Every day, I learn continuously from each patient I am blessed to care for and from the continued interaction with my fellow physicians. I hope this will continue throughout my career in internal medicine.

A common admonition we are hearing is the necessity to “streamline care” to become more efficient. At the same time, we are bombarded with government interference, EHR modernizations, the ups and downs of contracting with insurance companies, continued issues with billing and collection methodology, and last but not least, dealing with prior authorization. The maddening duties of prior authorization disconnect us from our daily clinical work flow and impede our delivery of care. This process involves obtaining prior authorization from insurance companies for pharmaceuticals, durable medical equipment and medical services. It is a burden that drains practices. It is time-consuming in its antiquated methods of using the fax or the telephone, which interrupts practice work flow and pulls the physician and staff away from their daily patient care.

Here is an example. My nurse was denied a prior authorization request, and a peer-to-peer contact was requested of me with the insurance company. My return call for the peer-to-peer that evening was unsuccessful as they had left after 4:30 p.m. I called the next day—and after being on hold for several minutes—I gave the same information that was delivered to the insurance company the day before. I was immediately given the authorization. The decision seemed to be predetermined without me giving any more information.

I asked the reviewing physician his specialty, and he said that he understood what I as a physician was going through as he had practiced medicine for 15 years. I explained to him that during a prior authorization, much of a physician’s time is wasted. My day is much different than his day as are my concerns as an advocate for the patient—the one affected by the insurer’s determination. I acknowledged that him being in the insurance position is likely the result of him being tired of doing what I have to do in order to practice in this age of medicine.

SLMMS Survey Shows Delays, Restrictions

In December 2016, SLMMS released results of a survey of physicians confirming that St. Louis-area patients are experiencing delays and restrictions in receiving needed care due to insurance company practices in prior authorization.

We undertook this survey to illustrate the problem to the community. Local insurance carriers were rated on a scale of 1–5. “The overall composite score of 3.19 translates to the letter grade of C,’” said Samer Cabbabe, MD, 2016 SLMMS president. “We are very concerned that these delays and restrictions impact our patients’ ability to access needed care in a timely manner.”1

Findings in the survey revealed that 92% of physicians surveyed agreed or strongly agreed that their ability to practice medicine appropriately is influenced by this process of prior authorization. In addition, 93% somewhat agreed or strongly agreed that they had to alter a patient’s treatment plan because of the restrictions from an insurance provider. “Physicians and their staff spend a significant amount of time trying to pre-certify exams and procedures for their patients,” Dr. Cabbabe added. “They worry this can endanger patients who have illnesses requiring urgent diagnosis and treatment. Patients get frustrated waiting for approvals for these procedures and tests.”1

Summarizing physician comments provided in the survey, Dr. Cabbabe said, “Physicians are telling us that the pre-certification process makes it more difficult to practice medicine. Patient conditions can worsen while waiting for insurance approvals, which can sometimes take as long as two weeks. … Through this survey, physicians told us they spend more time fighting insurance companies than they spend fighting disease, and that shouldn’t be the case.”

He also noted that physicians object to the level to which insurers insert themselves into a patient’s care. “One respondent asked, why do we allow people from the insurance company who have never seen or examined the patient to determine the care they should receive?”1

AMA Survey Quantifies Impact on Physicians

A month later, the American Medical Association released the results of its survey on prior authorization. It echoed similar findings of physician frustration and how this process impairs our care to patients and creates potentially harmful delays in care. The enormous time wasted in prior authorization processing and cost to our practices and patients is illustrated in their findings. The bottom line is it affects patient care.

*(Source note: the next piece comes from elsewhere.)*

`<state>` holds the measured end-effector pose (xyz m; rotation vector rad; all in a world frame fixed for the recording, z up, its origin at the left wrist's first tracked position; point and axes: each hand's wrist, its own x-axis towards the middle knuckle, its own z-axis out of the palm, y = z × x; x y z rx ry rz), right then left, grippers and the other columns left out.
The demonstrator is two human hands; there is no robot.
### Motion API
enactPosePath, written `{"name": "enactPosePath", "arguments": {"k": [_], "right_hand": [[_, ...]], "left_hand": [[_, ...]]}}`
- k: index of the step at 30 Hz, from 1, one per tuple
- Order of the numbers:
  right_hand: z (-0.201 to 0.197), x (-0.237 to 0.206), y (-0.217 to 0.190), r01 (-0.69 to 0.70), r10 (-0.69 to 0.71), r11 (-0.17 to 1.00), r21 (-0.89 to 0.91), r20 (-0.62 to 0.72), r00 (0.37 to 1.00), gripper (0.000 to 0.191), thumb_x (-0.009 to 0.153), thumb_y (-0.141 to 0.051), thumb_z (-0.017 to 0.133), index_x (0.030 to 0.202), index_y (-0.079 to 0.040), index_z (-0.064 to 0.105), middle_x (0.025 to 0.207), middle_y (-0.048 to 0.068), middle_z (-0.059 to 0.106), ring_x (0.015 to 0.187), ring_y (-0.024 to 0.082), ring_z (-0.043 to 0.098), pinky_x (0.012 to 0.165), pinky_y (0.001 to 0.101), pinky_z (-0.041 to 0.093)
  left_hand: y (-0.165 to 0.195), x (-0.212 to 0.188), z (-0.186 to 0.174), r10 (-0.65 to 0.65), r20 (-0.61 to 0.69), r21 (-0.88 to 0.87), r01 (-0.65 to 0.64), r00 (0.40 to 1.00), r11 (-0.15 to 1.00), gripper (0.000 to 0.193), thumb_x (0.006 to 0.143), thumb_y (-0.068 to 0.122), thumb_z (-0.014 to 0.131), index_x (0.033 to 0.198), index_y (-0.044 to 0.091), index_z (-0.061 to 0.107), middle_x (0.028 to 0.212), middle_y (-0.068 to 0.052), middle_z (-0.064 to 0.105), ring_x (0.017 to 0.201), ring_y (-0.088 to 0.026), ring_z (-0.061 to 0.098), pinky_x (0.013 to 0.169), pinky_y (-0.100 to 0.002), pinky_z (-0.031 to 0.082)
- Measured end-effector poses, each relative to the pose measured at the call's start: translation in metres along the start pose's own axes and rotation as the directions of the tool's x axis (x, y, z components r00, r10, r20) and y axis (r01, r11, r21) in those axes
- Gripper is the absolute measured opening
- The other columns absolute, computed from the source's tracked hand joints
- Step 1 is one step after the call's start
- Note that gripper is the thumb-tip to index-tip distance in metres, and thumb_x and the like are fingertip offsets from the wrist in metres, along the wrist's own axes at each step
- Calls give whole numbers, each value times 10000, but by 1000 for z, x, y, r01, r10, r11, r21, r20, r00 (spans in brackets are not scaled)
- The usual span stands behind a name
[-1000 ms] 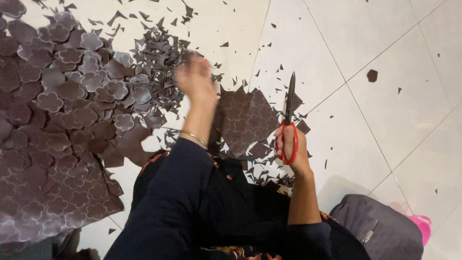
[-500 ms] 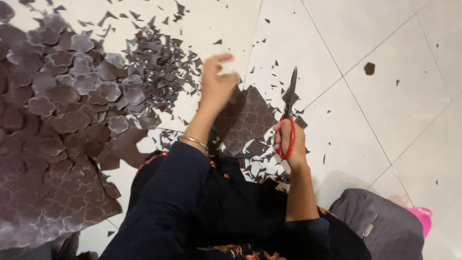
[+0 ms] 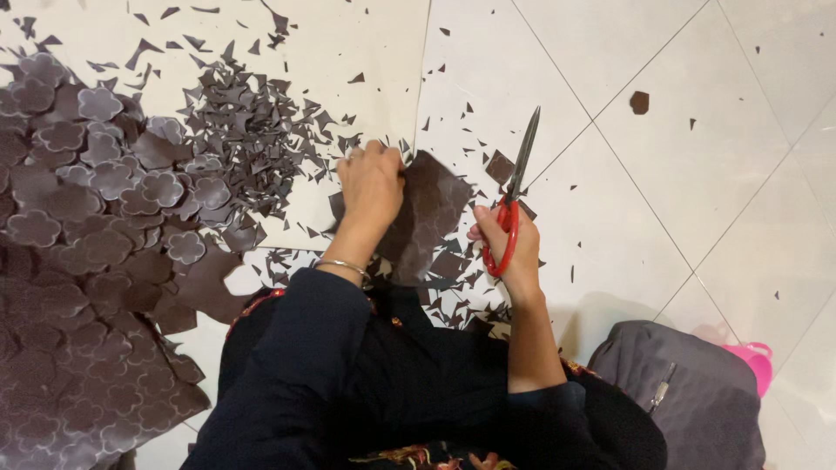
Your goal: The person sits on a tiled floor and uses red-handled scissors to cut flower-shaped pieces from a dark brown patterned sheet. Cut shapes and trimmings accumulate on the floor as the person repeatedly cuts, rotates, and repositions the sheet.
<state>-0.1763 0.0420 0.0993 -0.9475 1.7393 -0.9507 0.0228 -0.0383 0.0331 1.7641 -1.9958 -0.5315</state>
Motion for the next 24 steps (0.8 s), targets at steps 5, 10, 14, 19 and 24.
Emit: {"name": "enactPosePath", "arguments": {"k": [5, 10, 14, 19, 24], "right_hand": [[-2, 0, 7, -48, 44, 987, -152, -29, 999, 318, 923, -258, 790, 875, -26, 578, 733, 87, 642, 614, 151, 589, 539, 276, 456], [-2, 11, 24, 146, -149, 986, -81, -33, 988, 308, 885, -229, 818, 959, -69, 566, 1001, -9, 665, 847, 82, 663, 701, 201, 562], [-3, 16, 26, -8, 12, 995, 96, -44, 999, 290, 912, -179, 785, 966, -80, 518, 836, 44, 607, 752, 127, 647, 620, 218, 513], [-2, 12, 22, -38, 96, 913, 406, -123, 988, 273, 865, -27, 730, 945, -108, 482, 807, 67, 634, 698, 175, 680, 540, 250, 480], [-14, 12, 22, 343, -258, 909, 236, -329, 908, 286, 890, 58, 713, 978, -78, 478, 943, 58, 596, 770, 123, 628, 669, 234, 532]], "left_hand": [[-3, 8, -18, 40, -226, -482, -147, 973, 864, 208, 822, 66, 820, 952, 75, 658, 1032, -85, 665, 975, -308, 611, 907, -402, 478], [-2, 16, -29, -46, -127, -874, -90, 991, 477, 148, 981, 61, 728, 1076, 36, 617, 999, -41, 672, 935, -147, 641, 844, -285, 530], [7, 15, -25, -116, 180, -980, 168, 977, -108, 134, 981, 92, 659, 1079, 64, 571, 978, -45, 723, 844, -103, 680, 741, -271, 580], [9, 15, -19, -20, 208, -970, 204, 978, -135, 156, 968, 69, 698, 1104, 57, 623, 1019, -73, 726, 895, -116, 687, 801, -272, 587], [-6, 15, -16, 190, 498, -835, 527, 846, -159, 314, 844, 166, 780, 1099, 16, 675, 1021, -122, 752, 910, -207, 742, 812, -391, 621]]}}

The AMA survey pointed out that during the course of the average workweek, a physician completes an average of 37 prior authorization requests. Physicians and their staff spend an average of 16.4 hours per week completing prior authorization requirements for patient medicines, procedures and medical services that they may need. Some 90% of the surveyed physicians in this AMA study reported that the prior authorization process delays patient access to necessary care. And some of these delays are often lengthy, with 26% of physicians stating that in the prior week, they waited three business days or more on average to receive prior authorization decisions from health plans. The study found that on an annual basis, 853 hours were consumed by tasks related to prior authorization.2

What this means is that one-third of physicians are required to employ staff members who work exclusively on prior authorization duties. These growing diversions from patient care serve as one of physicians’ biggest source of professional dissatisfaction.2

The AMA believes that prior authorization is overused and that existing processes are too difficult. Due to its widespread usage and the significant administrative and clinical concerns it can present, the AMA believes that prior authorization is a challenge that needs to be addressed through a multifaceted approach to reduce burdens on physicians and patients.

In conjunction with the survey, the AMA and a coalition of 16 other organizations representing physicians, medical groups, hospitals, pharmacists and patients issued a comprehensive set of 21 principles designed to dramatically reshape the prior-authorization process. Among other things, the coalition calls for an end to repeated prior authorization requirements for patients already stabilized on a medication for a chronic condition. The coalition also seeks industry-wide standardization of the prior authorization process through electronic transactions that are incorporated into electronic health record systems. The 21 principles encompass clinical validity, continuity of care, transparency and fairness, timely access and administrative efficiency, and alternatives and exemptions.3

In addition to the AMA, the coalition includes the: American Academy of Child and Adolescent Psychiatry, American Academy of Dermatology, American Academy of Family Physicians, American College of Cardiology, American College of Rheumatology, American Hospital Association, American Pharmacists Association, American Society of Clinical Oncology, Arthritis Foundation, Colorado Medical Society, Medical Group Management Association, Medical Society of the State of New York, Minnesota Medical Association, North Carolina Medical Society, Ohio State Medical Association and Washington State Medical Association.3

In 2016, the AMA House of Delegates adopted an in-depth policy on standardization and simplification of prior authorization. Several states have already passed legislation to protect patients from overly burdensome utilization-management requirements, with Delaware and Ohio among the most recent.4

Solutions to This Problem

A lot has been said about our problem and how it costs us time, money and good patient care. Now let us examine how the current state of prior authorization fails and a suggested way in which existing obstacles can be overcome. Our current system lacks the foundation of a widely adopted electronic data exchange, resulting in repeated manual methods and no centralized method of processing and responsibility for obtaining the preauthorization.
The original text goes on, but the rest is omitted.